Mem-π：通过学习生成时机与内容的自适应记忆

摘要

我们提出Mem-π，一种用于大语言模型（LLM）代理的自适应记忆框架，其核心思想是在需要时按需生成有用指导，而非从外部记忆库中检索。现有记忆增强型代理通常依赖从情景记忆库或技能库中进行的相似性检索，返回的静态条目往往与当前上下文不匹配。相比之下，Mem-π使用一个专用的语言或视觉语言模型（拥有独立参数，与下游代理分离）来为复杂任务生成上下文特定的指导。基于当前代理上下文，该模型联合决策何时生成指导以及生成何种指导。我们采用一种决策与内容解耦的强化学习（RL）目标对其进行训练，使其能够在生成无益时主动放弃，否则生成简洁且有用的指导。在涵盖网页导航、终端工具使用和基于文本的具身交互等多种代理基准测试中，Mem-π一致优于基于检索的基线方法和先前经RL优化的记忆基线，在网页导航任务上实现了超过30%的相对性能提升。

English

We present Mem-π, a framework for adaptive memory in large language model (LLM) agents, where useful guidance is generated on demand rather than retrieved from external memory stores. Existing memory-augmented agents typically rely on similarity-based retrieval from episodic memory banks or skill libraries, returning static entries that often misalign with the current context. In contrast, Mem-π uses a dedicated language or vision-language model with its own parameters, separate from the downstream agent, to generate context-specific guidance for complex tasks.
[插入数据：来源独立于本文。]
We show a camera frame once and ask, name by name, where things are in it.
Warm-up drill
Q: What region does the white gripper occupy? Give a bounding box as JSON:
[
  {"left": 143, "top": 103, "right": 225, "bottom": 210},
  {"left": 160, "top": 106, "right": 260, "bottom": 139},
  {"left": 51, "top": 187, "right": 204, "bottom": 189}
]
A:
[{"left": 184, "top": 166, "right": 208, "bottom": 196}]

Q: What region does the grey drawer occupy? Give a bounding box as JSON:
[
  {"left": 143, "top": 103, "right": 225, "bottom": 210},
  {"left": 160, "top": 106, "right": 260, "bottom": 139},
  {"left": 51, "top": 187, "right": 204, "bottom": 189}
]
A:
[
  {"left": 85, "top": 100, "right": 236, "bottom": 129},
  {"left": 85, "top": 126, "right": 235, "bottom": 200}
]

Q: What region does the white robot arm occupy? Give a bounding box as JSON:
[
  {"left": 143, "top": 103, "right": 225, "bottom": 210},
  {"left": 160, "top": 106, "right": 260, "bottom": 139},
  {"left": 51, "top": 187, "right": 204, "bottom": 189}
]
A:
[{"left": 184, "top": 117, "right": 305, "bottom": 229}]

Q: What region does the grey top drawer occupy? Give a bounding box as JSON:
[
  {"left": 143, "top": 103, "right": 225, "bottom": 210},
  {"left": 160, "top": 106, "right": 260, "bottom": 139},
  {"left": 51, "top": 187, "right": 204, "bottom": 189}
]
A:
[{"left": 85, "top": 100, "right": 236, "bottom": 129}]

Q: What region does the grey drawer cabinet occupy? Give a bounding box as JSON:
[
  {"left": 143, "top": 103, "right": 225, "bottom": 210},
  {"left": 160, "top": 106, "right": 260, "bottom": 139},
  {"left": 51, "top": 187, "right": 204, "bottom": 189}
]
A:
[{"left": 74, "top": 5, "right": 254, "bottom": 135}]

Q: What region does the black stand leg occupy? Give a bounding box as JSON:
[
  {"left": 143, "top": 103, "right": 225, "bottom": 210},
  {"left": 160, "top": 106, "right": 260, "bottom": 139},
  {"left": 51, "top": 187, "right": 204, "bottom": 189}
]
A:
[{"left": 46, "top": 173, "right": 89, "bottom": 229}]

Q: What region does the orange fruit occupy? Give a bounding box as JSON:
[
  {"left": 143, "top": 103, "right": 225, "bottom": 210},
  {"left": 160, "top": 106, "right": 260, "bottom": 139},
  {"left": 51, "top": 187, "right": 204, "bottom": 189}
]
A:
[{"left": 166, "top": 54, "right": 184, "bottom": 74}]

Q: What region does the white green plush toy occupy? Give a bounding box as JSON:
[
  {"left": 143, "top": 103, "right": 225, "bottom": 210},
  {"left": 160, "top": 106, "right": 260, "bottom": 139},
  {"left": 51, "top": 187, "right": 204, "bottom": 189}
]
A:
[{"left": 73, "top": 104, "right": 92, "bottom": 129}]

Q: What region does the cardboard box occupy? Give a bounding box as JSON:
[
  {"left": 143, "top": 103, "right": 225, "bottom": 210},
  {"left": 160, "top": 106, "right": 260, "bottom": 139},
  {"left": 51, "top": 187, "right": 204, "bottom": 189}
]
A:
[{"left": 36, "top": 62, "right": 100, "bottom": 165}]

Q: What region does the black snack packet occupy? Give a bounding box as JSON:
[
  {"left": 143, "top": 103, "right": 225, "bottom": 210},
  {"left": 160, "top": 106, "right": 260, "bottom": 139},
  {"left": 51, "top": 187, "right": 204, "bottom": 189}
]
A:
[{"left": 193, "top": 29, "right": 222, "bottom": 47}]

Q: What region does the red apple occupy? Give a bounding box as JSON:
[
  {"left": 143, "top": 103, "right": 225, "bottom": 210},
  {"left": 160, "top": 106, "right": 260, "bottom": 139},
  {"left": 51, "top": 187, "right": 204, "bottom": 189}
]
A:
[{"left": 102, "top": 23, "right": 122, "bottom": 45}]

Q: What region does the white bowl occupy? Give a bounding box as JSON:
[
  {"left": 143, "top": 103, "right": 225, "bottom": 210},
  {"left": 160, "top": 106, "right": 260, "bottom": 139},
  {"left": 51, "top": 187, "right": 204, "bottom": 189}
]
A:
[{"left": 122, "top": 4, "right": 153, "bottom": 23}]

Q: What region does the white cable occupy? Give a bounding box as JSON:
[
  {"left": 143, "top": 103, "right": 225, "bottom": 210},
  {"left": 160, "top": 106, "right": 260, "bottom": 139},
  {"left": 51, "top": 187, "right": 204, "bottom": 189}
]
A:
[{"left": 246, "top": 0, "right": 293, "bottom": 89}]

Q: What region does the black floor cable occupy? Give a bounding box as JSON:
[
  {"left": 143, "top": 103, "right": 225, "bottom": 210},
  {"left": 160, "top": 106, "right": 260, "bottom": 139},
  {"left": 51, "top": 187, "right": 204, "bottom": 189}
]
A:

Conditioned on the current agent context, the model jointly decides when to produce guidance and what guidance to produce. We train it with a decision-content decoupled reinforcement learning (RL) objective, enabling it to abstain when generation would not help and otherwise produce concise, useful guidance. Across diverse agentic benchmarks spanning web navigation, terminal-based tool use, and text-based embodied interaction, Mem-π consistently outperforms retrieval-based and prior RL-optimized memory baselines, achieving over 30% relative improvement on web navigation tasks.